[WHAT THE TASK REQUIRES] Please give the data again exactly, with no line dropped.

[GIVEN DATA]
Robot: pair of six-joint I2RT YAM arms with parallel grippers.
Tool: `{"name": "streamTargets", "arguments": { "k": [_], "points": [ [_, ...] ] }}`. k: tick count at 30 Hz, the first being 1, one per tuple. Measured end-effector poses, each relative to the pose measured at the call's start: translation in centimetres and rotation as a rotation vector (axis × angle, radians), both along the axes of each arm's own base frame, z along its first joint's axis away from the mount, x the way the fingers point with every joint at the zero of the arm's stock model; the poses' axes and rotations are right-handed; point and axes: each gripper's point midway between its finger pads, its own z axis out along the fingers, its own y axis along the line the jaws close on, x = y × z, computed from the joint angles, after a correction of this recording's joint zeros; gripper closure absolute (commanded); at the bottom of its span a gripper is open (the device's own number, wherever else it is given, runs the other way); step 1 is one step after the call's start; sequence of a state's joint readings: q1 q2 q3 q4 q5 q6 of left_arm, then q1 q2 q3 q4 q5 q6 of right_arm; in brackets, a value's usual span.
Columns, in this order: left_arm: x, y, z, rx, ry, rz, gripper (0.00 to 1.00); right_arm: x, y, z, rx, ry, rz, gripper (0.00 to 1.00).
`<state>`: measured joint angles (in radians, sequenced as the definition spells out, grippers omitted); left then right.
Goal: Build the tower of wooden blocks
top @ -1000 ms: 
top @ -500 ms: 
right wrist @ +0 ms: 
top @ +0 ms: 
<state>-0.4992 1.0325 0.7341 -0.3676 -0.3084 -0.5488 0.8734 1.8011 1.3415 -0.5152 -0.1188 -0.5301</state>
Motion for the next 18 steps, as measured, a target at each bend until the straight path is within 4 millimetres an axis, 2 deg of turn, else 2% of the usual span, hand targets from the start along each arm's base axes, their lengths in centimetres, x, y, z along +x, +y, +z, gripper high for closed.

[ANSWER]
Robot: pair of six-joint I2RT YAM arms with parallel grippers.
Tool: `{"name": "streamTargets", "arguments": { "k": [_], "points": [ [_, ...] ] }}`. k: tick count at 30 Hz, the first being 1, one per tuple. Measured end-effector poses, each relative to the pose measured at the call's start: translation in centimetres and rotation as a rotation vector (axis × angle, radians), both along the axes of each arm's own base frame, z along its first joint's axis away from the mount, x the way the fingers point with every joint at the zero of the arm's stock model; the poses' axes and rotations are right-handed; point and axes: each gripper's point midway between its finger pads, its own z axis out along the fingers, its own y axis along the line the jaws close on, x = y × z, computed from the joint angles, after a correction of this recording's joint zeros; gripper closure absolute (commanded); at the bottom of its span a gripper is open (the device's own number, wherever else it is given, runs the other way); step 1 is one step after the call's start; sequence of a state's joint readings: q1 q2 q3 q4 q5 q6 of left_arm, then q1 q2 q3 q4 q5 q6 of right_arm; in brackets, a value's usual span.
Columns, in this order: left_arm: x, y, z, rx, ry, rz, gripper (0.00 to 1.00); right_arm: x, y, z, rx, ry, rz, gripper (0.00 to 1.00).
`<state>`: measured joint angles (in radians, sequenced as the definition spells out, grippers omitted); left then right.
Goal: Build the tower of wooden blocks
top @ -1000 ms: 
top @ -500 ms: 
right wrist @ +0 ms: 
top @ +0 ms: 
<state>-0.4992 1.0325 0.7341 -0.3676 -0.3084 -0.5488 0.8734 1.8011 1.3415 -0.5152 -0.1188 -0.5301</state>
Motion for the next 18 steps, as measured, a target at each bend until the straight path is within 4 millimetres an axis, 2 deg of turn, else 2% of the usual span, hand targets from the start along each arm's base axes, their lengths in centimetres, x, y, z along +x, +y, +z, gripper high for closed.

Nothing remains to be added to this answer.